80 ANOS DE MENTIRAS: OS EUA ADMITEM FINALMENTE QUE SABIAM QUE NÃO ERA NECESSÁRIO BOMBARDEAR HIROSHIMA E NAGASAKI

por Alan Macleod, MPN.

Uma coluna de fumo eleva-se a mais de 60.000 pés no ar após a explosão da segunda bomba atómica alguma vez utilizada sobre Nagasaki, a 9 de agosto de 1945. Foto | AP

No momento em que comemoramos o 80º aniversário dos bombardeamentos atómicos de Hiroshima e Nagasaki, o mundo está mais próximo de um novo confronto nuclear do que esteve em décadas.

Com os ataques israelitas e norte-americanos às instalações de energia nuclear iranianas, a entrada em guerra da Índia e do Paquistão em maio e a escalada de violência entre a Rússia e as forças apoiadas pela NATO na Ucrânia, a sombra de uma nova guerra nuclear paira sobre a vida quotidiana.

Oitenta anos de mentiras

Os EUA continuam a ser a única nação a ter lançado uma bomba atómica em ação de guerra. Enquanto as datas de 6 e 9 de agosto de 1945 estão gravadas na consciência popular de todo o povo japonês, esses dias têm muito menos importância na sociedade norte-americana. Quando discutido nos EUA, este capítulo negro da história da humanidade é normalmente apresentado como um mal necessário, ou mesmo como um dia de libertação - um acontecimento que salvou centenas de milhares de vidas, evitou a necessidade de uma invasão do Japão e pôs fim à Segunda Guerra Mundial mais cedo.
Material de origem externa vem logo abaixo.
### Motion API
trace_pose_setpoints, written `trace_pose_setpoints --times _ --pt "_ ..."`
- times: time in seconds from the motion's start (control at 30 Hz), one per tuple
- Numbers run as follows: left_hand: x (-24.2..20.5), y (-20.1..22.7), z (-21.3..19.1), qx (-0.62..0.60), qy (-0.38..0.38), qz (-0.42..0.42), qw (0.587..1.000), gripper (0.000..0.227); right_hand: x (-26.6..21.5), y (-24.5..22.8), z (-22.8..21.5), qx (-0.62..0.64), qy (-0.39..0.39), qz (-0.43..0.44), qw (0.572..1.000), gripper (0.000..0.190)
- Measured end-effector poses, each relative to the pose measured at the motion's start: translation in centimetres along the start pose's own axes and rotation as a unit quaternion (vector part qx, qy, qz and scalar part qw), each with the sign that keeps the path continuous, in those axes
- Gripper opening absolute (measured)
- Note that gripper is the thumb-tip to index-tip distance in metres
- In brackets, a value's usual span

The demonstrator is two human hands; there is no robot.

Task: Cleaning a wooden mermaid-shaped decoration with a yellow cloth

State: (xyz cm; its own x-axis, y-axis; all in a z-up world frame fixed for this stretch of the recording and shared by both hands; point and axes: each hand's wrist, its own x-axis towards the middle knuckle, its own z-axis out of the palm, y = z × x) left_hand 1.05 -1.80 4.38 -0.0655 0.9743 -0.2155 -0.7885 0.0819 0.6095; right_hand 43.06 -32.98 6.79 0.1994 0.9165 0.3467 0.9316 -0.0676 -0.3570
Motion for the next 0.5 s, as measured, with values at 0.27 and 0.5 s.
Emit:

No entanto, isto não podia estar mais longe da verdade.

Os generais e estrategas de guerra norte-americanos concordaram que o Japão estava à beira do colapso e que, durante semanas, tinham tentado negociar uma rendição. A decisão, portanto, de incinerar centenas de milhares de civis japoneses foi tomada para projetar o poder americano em todo o mundo e para impedir a ascensão da União Soviética.

"Sempre nos pareceu que, com bomba ou sem bomba atómica, os japoneses já estavam à beira do colapso", escreveu o general Henry Arnold, comandante-geral das Forças Aéreas do Exército dos EUA em 1945, nas suas memórias de 1949.

Arnold estava longe de estar sozinho nesta avaliação. De facto, o Almirante de Esquadra William Leahy, o mais alto oficial da Marinha durante a Segunda Guerra Mundial, condenou amargamente os EUA pela sua decisão e comparou o seu próprio país aos regimes mais selvagens da história mundial. Ele escreveu em 1950: “Na minha opinião, a utilização desta arma bárbara em Hiroshima e Nagasaki não foi de grande ajuda na nossa guerra contra o Japão. Os japoneses já estavam derrotados e prontos para se renderem. O meu sentimento era que, ao sermos os primeiros a utilizá-la, tínhamos adotado um padrão ético comum aos bárbaros da Idade Média".

Em 1945, o Japão encontrava-se militar e economicamente exausto. Tendo perdido os seus principais aliados, - a Itália, em 1943, e a Alemanha, em maio de 1945 -, e enfrentando a perspetiva imediata de uma invasão soviética do Japão, os líderes do país procuravam freneticamente negociar a paz. A sua única condição real parecia ser o facto de quererem manter como figura de proa o imperador - uma posição que, segundo alguns relatos, remontava há mais de 2600 anos.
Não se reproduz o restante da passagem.